Countess Johanna Theresia von Lamberg (1639–1716), was an Austrian noblewoman and a Spanish court official.

== Early life ==
Born into an old Austrian House of Lamberg, she was the second child and the eldest daughter of a diplomat and courtier, Count Johann Maximilian Nepomuk von Lamberg-Steyr and his wife, Countess Judith Rebecca Eleonore von Würben und Freudenthal (1612-1690).

== Court life ==
She was a lady-in-waiting and favorite of the queen regent of Spain, Mariana of Austria, in 1653–60, with whom she corresponded until Mariana's death.

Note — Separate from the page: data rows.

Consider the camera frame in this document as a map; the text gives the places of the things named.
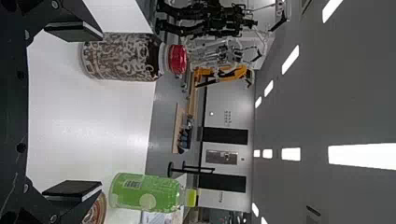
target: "yellow object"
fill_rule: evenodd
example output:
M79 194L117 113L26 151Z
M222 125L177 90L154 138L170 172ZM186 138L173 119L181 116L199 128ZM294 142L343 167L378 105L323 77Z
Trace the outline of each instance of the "yellow object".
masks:
M195 207L197 200L197 190L196 189L186 189L186 206Z
M223 73L229 73L232 72L231 66L223 66L219 70ZM247 74L248 67L245 64L239 64L236 66L234 69L234 73L232 76L229 77L221 77L219 76L219 82L223 81L234 81L237 80ZM194 76L197 78L197 81L200 82L202 77L209 77L213 76L215 72L213 71L213 68L197 68L194 70Z

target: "metal frame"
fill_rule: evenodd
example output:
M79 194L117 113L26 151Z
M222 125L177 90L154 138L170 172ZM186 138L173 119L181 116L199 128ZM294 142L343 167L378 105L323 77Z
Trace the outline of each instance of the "metal frame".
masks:
M85 22L48 32L69 42L101 40L82 0L0 1L0 223L80 223L100 192L84 202L48 201L26 176L29 75L26 48L51 22Z
M176 169L175 165L173 162L169 162L168 164L168 177L171 178L173 176L173 173L182 173L182 174L191 174L191 175L212 175L213 172L215 172L216 168L211 168L211 167L202 167L201 165L199 166L189 166L186 165L186 162L183 161L181 165L181 169Z

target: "green bottle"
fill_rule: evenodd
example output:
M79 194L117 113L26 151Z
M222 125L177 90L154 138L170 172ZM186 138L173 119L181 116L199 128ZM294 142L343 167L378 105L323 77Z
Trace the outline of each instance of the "green bottle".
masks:
M196 190L184 189L175 179L120 173L111 183L108 198L114 208L172 213L181 205L194 207Z

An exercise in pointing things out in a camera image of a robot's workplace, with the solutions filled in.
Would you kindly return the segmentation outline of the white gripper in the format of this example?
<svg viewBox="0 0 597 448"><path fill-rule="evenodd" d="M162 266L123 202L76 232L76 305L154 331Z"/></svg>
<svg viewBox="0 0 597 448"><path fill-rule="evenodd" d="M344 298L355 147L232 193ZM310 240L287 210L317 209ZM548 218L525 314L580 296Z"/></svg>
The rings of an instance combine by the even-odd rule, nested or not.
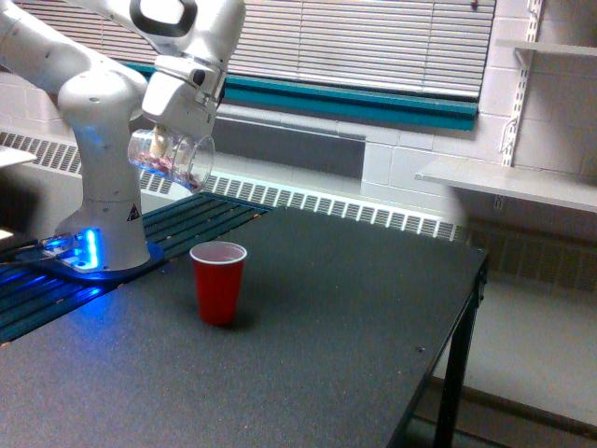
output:
<svg viewBox="0 0 597 448"><path fill-rule="evenodd" d="M154 68L142 111L155 124L151 154L163 157L171 145L170 132L194 139L213 132L226 67L193 57L160 55Z"/></svg>

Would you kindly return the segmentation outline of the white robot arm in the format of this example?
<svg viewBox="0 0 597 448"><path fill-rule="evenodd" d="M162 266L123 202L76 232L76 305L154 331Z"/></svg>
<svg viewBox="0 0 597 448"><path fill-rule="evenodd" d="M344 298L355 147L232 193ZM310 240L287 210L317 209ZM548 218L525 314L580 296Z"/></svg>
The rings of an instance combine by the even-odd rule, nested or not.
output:
<svg viewBox="0 0 597 448"><path fill-rule="evenodd" d="M77 247L66 265L83 273L128 271L150 259L141 218L140 169L190 189L201 153L213 155L216 112L245 18L242 1L87 1L157 52L135 70L1 5L1 64L53 94L76 138L81 206L59 226Z"/></svg>

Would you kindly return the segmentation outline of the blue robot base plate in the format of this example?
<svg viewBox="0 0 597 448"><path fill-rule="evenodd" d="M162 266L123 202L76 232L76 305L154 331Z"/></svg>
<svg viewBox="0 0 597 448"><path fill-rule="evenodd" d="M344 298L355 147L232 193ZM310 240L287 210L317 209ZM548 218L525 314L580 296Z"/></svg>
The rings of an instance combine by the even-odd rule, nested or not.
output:
<svg viewBox="0 0 597 448"><path fill-rule="evenodd" d="M147 243L150 258L144 264L121 271L82 271L67 266L61 260L44 259L39 250L21 253L16 256L17 262L22 262L32 269L40 270L44 273L51 273L57 277L67 280L73 280L79 283L126 283L164 263L164 251L157 244Z"/></svg>

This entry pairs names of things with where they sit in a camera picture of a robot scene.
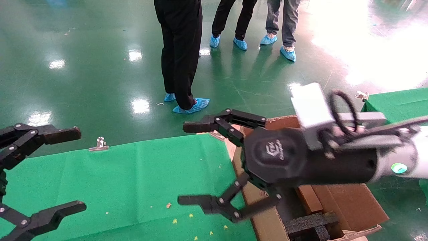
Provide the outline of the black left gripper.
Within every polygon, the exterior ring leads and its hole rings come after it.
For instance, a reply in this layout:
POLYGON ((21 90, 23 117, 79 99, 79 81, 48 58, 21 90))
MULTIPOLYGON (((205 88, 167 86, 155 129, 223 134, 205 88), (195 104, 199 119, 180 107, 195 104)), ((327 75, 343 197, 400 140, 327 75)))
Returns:
MULTIPOLYGON (((54 145, 81 139, 77 127, 58 129, 53 125, 30 126, 15 124, 0 130, 0 201, 7 194, 8 181, 4 169, 11 170, 43 145, 54 145)), ((84 212, 87 205, 73 201, 34 213, 30 217, 1 203, 0 216, 15 225, 2 241, 31 241, 36 236, 54 231, 63 218, 84 212)))

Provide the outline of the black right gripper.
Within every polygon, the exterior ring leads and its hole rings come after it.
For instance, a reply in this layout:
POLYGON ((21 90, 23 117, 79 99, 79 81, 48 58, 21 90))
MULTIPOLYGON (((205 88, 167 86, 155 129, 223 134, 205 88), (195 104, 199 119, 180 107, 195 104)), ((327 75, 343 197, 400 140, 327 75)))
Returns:
POLYGON ((184 122, 186 133, 217 131, 235 146, 242 147, 241 160, 245 172, 238 175, 221 196, 181 195, 177 203, 199 206, 206 215, 219 214, 238 223, 275 207, 282 199, 276 193, 237 209, 231 201, 248 181, 269 192, 280 186, 368 183, 376 174, 378 157, 375 149, 345 150, 328 159, 322 150, 308 148, 301 130, 267 130, 265 125, 264 116, 229 108, 216 115, 205 115, 198 122, 184 122), (253 130, 244 137, 232 125, 253 130))

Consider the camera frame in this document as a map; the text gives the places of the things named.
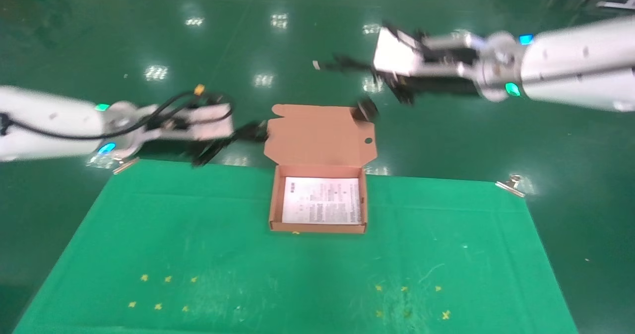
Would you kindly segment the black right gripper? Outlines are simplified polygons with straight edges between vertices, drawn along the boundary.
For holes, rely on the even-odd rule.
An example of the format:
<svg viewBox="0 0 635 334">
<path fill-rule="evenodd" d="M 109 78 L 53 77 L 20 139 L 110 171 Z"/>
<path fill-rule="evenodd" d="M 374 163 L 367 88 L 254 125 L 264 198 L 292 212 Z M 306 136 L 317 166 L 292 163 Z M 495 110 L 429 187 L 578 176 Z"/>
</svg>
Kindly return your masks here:
<svg viewBox="0 0 635 334">
<path fill-rule="evenodd" d="M 381 80 L 402 105 L 414 105 L 415 93 L 403 76 L 381 72 Z M 462 77 L 414 77 L 414 88 L 422 93 L 449 93 L 460 96 L 479 96 L 472 80 Z"/>
</svg>

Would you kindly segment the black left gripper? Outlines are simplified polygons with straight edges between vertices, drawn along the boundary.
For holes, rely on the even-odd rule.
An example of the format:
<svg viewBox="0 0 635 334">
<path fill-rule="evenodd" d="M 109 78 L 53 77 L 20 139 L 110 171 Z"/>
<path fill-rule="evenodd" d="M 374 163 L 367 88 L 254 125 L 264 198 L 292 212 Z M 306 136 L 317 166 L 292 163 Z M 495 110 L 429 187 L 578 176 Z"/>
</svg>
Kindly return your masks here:
<svg viewBox="0 0 635 334">
<path fill-rule="evenodd" d="M 258 142 L 258 123 L 247 123 L 237 128 L 229 138 L 191 142 L 190 156 L 192 167 L 205 166 L 220 151 L 237 141 Z"/>
</svg>

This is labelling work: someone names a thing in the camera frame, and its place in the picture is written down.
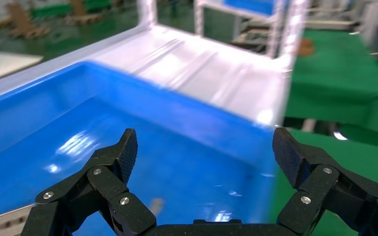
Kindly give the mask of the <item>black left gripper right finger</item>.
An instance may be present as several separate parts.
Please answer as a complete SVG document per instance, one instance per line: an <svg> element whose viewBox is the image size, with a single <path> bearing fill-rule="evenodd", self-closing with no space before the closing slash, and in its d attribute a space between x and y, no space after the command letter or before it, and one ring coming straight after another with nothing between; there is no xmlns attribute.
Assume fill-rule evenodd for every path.
<svg viewBox="0 0 378 236"><path fill-rule="evenodd" d="M298 142L278 127L275 160L295 193L277 223L309 236L326 211L338 215L361 236L378 236L378 183L342 167L325 150Z"/></svg>

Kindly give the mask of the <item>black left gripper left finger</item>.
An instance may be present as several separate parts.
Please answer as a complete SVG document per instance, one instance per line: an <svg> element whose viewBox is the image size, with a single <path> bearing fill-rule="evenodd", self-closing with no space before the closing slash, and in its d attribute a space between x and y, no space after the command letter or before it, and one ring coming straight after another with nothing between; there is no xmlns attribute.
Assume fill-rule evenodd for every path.
<svg viewBox="0 0 378 236"><path fill-rule="evenodd" d="M118 236L146 234L156 217L127 187L137 149L132 128L116 144L97 149L82 169L37 195L22 235L70 236L96 212Z"/></svg>

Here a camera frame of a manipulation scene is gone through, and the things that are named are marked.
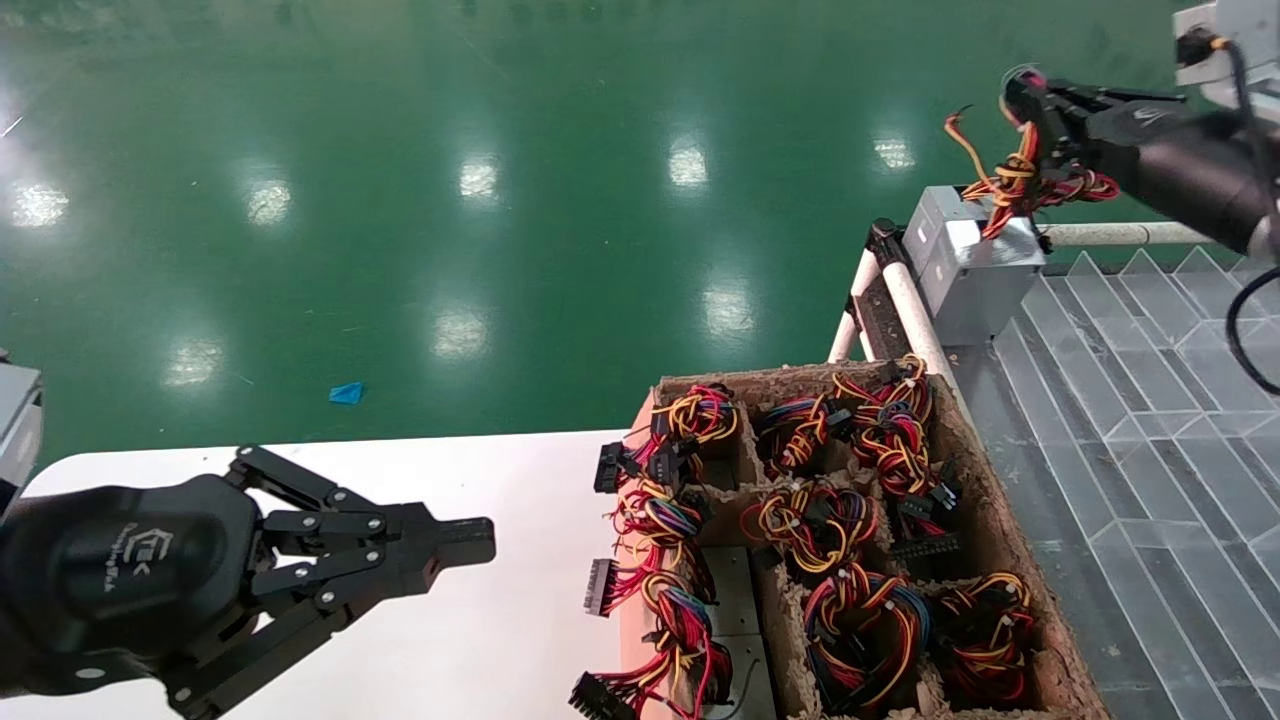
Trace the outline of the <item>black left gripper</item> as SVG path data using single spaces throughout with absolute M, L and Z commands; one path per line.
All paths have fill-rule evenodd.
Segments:
M 212 475 L 17 501 L 3 523 L 3 697 L 163 674 L 182 717 L 219 719 L 376 605 L 497 555 L 493 544 L 332 553 L 255 574 L 248 609 L 260 520 L 250 496 Z M 261 612 L 271 621 L 238 641 Z

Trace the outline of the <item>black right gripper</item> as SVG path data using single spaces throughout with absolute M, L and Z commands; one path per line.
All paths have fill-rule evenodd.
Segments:
M 1197 114 L 1176 104 L 1185 105 L 1187 96 L 1042 72 L 1011 72 L 1004 81 L 1012 122 L 1036 131 L 1030 156 L 1039 173 L 1064 179 L 1097 170 L 1134 200 L 1233 252 L 1272 252 L 1277 141 L 1252 142 L 1235 111 Z

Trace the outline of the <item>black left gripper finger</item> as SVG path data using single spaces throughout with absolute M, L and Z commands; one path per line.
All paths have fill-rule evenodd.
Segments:
M 241 492 L 285 503 L 262 520 L 265 539 L 283 553 L 337 553 L 406 542 L 429 553 L 494 553 L 488 518 L 442 520 L 422 502 L 375 503 L 260 446 L 242 446 L 225 474 Z

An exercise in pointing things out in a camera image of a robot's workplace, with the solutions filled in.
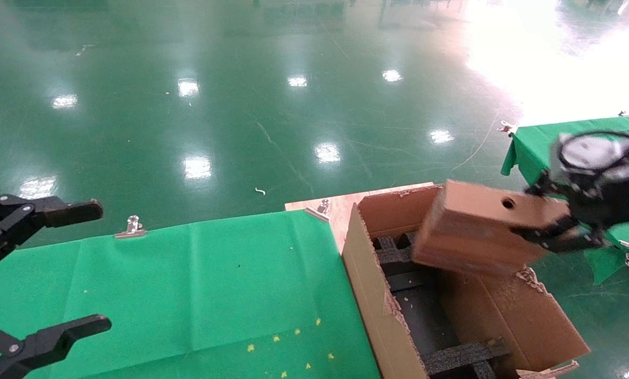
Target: green cloth
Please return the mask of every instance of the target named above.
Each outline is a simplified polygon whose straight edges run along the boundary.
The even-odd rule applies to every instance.
[[[560,133],[577,134],[596,129],[629,132],[629,117],[519,127],[506,153],[502,175],[510,175],[511,168],[518,165],[527,182],[535,183],[541,170],[550,166],[551,145]],[[621,250],[619,241],[629,242],[629,223],[611,228],[607,238],[614,246],[585,252],[586,260],[593,269],[595,285],[603,283],[624,266],[625,254],[622,250],[627,249],[623,247]]]
[[[305,211],[16,250],[0,263],[0,328],[14,336],[95,313],[113,328],[27,378],[380,378],[331,228]]]

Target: cardboard box flap
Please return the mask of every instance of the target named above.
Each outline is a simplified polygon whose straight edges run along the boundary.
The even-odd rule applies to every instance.
[[[517,276],[485,277],[481,281],[523,350],[529,363],[527,370],[543,371],[590,353],[590,348],[550,293]]]
[[[564,365],[554,370],[543,370],[542,372],[533,372],[527,370],[516,370],[518,376],[521,379],[552,379],[553,377],[562,376],[569,372],[572,372],[578,368],[577,361],[572,360],[569,365]]]
[[[515,370],[531,370],[511,329],[480,279],[443,271],[440,302],[461,343],[489,341],[502,337],[512,351],[495,370],[499,377],[516,377]]]
[[[440,188],[432,185],[365,197],[358,204],[358,211],[363,214],[370,237],[398,237],[417,230]]]
[[[343,261],[384,379],[426,379],[424,364],[400,307],[389,292],[356,204],[351,211]]]
[[[551,197],[525,196],[454,180],[447,180],[444,187],[447,189],[447,209],[468,216],[484,216],[505,225],[523,220],[523,226],[540,227],[568,214],[566,202]]]

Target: torn cardboard edge
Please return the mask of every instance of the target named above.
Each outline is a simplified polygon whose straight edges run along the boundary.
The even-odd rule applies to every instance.
[[[343,261],[385,379],[428,376],[401,307],[391,295],[371,239],[388,234],[397,238],[401,233],[415,231],[439,190],[440,186],[435,185],[411,190],[409,196],[401,196],[400,192],[368,196],[355,204],[351,212]],[[523,268],[516,276],[485,280],[444,273],[449,281],[458,283],[457,288],[450,287],[451,291],[444,294],[443,299],[448,301],[442,305],[447,308],[446,314],[459,341],[480,342],[502,336],[513,350],[502,377],[511,377],[510,372],[517,377],[516,370],[522,370],[523,375],[542,375],[528,379],[543,379],[550,367],[590,351],[530,268]],[[472,288],[482,292],[475,295],[473,291],[471,299],[461,297]],[[478,302],[483,307],[480,309],[487,309],[483,317],[478,311],[472,312],[469,300]],[[552,375],[573,370],[569,367],[572,366],[553,370]]]
[[[421,191],[423,188],[433,188],[433,187],[442,188],[443,185],[442,184],[434,184],[434,183],[432,183],[431,185],[425,185],[424,187],[421,187],[421,188],[410,188],[410,189],[406,189],[406,190],[403,190],[403,191],[389,192],[389,194],[398,194],[399,197],[404,197],[404,196],[408,196],[409,194],[412,194],[414,192]]]

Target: green epoxy floor
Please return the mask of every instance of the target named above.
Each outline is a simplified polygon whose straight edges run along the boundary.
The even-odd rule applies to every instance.
[[[28,246],[500,175],[521,125],[629,112],[629,0],[0,0],[0,194],[95,197]],[[266,191],[266,196],[254,188]],[[537,271],[629,379],[629,270]]]

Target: black cable
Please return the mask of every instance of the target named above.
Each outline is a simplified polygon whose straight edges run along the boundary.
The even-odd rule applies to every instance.
[[[574,142],[574,140],[577,139],[577,138],[584,137],[584,136],[592,136],[594,134],[597,134],[597,135],[603,135],[604,134],[604,135],[608,135],[608,136],[617,136],[617,137],[622,137],[622,138],[625,138],[625,139],[629,139],[629,134],[623,133],[623,132],[616,132],[616,131],[613,131],[613,130],[592,130],[590,132],[584,132],[584,133],[581,133],[581,134],[575,134],[574,136],[568,137],[560,145],[560,149],[559,149],[559,151],[557,151],[557,158],[560,160],[560,163],[562,163],[562,165],[564,165],[565,168],[591,171],[591,172],[594,173],[595,177],[599,177],[605,171],[610,170],[611,168],[614,168],[614,167],[620,165],[620,163],[622,161],[625,161],[625,160],[627,160],[629,158],[629,149],[628,149],[628,151],[625,152],[624,155],[621,158],[619,158],[614,163],[611,163],[609,166],[606,166],[604,168],[591,168],[591,167],[576,166],[576,165],[568,162],[565,159],[564,154],[562,153],[562,150],[564,149],[565,146],[567,146],[567,144],[569,144],[571,142]]]

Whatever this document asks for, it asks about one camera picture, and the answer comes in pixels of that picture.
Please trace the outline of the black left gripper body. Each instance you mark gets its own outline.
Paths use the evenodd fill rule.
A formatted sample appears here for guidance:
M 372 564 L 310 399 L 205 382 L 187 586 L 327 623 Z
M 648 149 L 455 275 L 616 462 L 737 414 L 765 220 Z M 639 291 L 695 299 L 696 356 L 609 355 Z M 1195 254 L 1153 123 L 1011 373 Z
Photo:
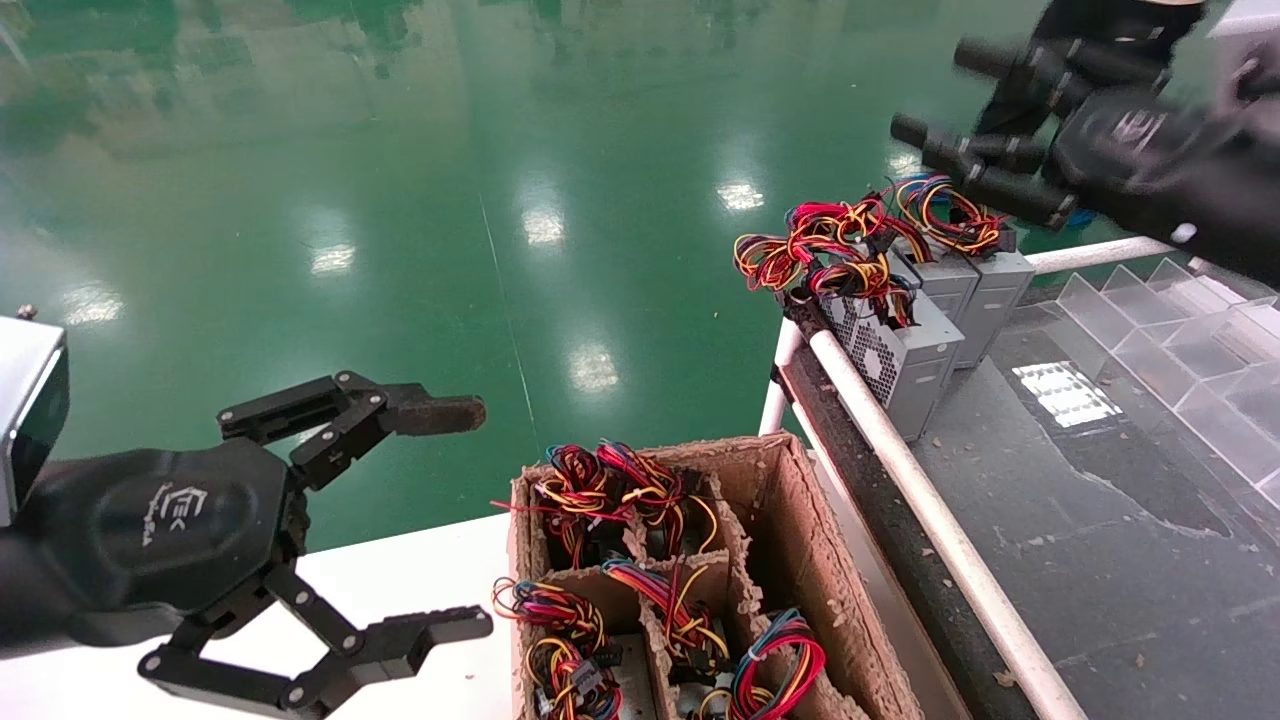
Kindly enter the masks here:
M 18 647 L 122 647 L 246 623 L 305 551 L 289 466 L 248 439 L 58 462 L 18 515 Z

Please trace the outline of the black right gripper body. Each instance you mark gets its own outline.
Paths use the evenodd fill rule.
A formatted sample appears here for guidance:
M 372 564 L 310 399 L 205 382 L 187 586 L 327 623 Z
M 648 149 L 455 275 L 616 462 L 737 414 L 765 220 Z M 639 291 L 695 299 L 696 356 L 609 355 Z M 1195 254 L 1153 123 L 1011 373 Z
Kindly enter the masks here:
M 1201 156 L 1230 143 L 1238 119 L 1139 88 L 1089 94 L 1062 118 L 1044 179 L 1085 208 L 1116 208 L 1171 187 Z

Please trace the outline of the left gripper finger worn pad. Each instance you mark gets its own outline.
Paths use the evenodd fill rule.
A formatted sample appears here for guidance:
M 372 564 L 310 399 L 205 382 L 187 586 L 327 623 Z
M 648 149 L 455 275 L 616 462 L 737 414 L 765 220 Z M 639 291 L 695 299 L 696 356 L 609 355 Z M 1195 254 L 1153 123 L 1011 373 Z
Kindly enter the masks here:
M 476 430 L 486 409 L 476 395 L 435 397 L 420 383 L 380 384 L 338 372 L 219 413 L 223 439 L 266 446 L 308 433 L 289 456 L 297 482 L 320 491 L 389 436 Z

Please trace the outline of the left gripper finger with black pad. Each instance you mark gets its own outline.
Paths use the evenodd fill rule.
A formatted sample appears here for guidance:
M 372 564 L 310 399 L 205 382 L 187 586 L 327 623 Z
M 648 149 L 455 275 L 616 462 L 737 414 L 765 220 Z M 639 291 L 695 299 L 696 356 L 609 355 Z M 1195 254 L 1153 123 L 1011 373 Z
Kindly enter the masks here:
M 417 676 L 438 646 L 493 632 L 492 616 L 479 606 L 385 618 L 358 629 L 289 566 L 251 579 L 232 598 L 220 612 L 184 619 L 140 661 L 138 674 L 180 700 L 274 719 L 326 719 L 367 685 Z M 202 657 L 220 632 L 252 618 L 252 602 L 280 603 L 326 646 L 325 655 L 298 676 Z

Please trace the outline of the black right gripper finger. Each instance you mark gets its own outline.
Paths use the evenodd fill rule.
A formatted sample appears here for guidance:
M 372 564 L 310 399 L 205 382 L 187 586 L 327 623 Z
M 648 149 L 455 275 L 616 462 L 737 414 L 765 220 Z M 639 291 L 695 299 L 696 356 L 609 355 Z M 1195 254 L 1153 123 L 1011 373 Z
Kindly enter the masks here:
M 996 81 L 1032 88 L 1051 109 L 1076 109 L 1102 88 L 1160 92 L 1171 70 L 1120 49 L 1083 38 L 1029 41 L 1021 46 L 964 37 L 954 65 Z
M 922 165 L 947 176 L 969 200 L 1034 225 L 1059 231 L 1078 199 L 1041 178 L 1051 143 L 1033 136 L 955 135 L 897 113 L 890 135 L 920 152 Z

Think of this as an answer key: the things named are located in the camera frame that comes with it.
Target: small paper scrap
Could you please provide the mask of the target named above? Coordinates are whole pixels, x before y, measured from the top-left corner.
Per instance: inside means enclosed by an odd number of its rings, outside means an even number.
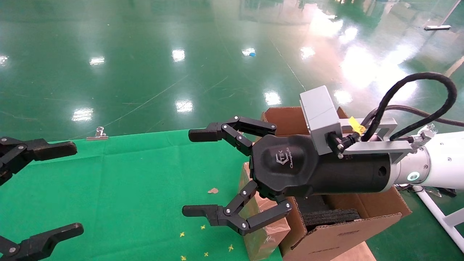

She was married to Ferdinand Bonaventura I, Count von Harrach (1637-1706), an Imperial ambassador to Spain in 1673–76, and played an important role as a mediator and channel for the sale of offices as well as in the diplomatic service, particularly concerning the proposed arranged marriage between the Charles II of Spain and Archduchess Maria Antonia of Austria.

== Private life ==
On October 28, 1662, she married Count Ferdinand Bonaventura I von Harrach zu Rohrau, member of an equally old House of Harrach, confidant of Emperor Leopold I. They had 9 children, seven sons and two daughters.

Among them were Franz Anton, Fürst von Harrach and his younger brothers Johann Philipp von Harrach and Aloys Thomas Raimund, Count von Harrach.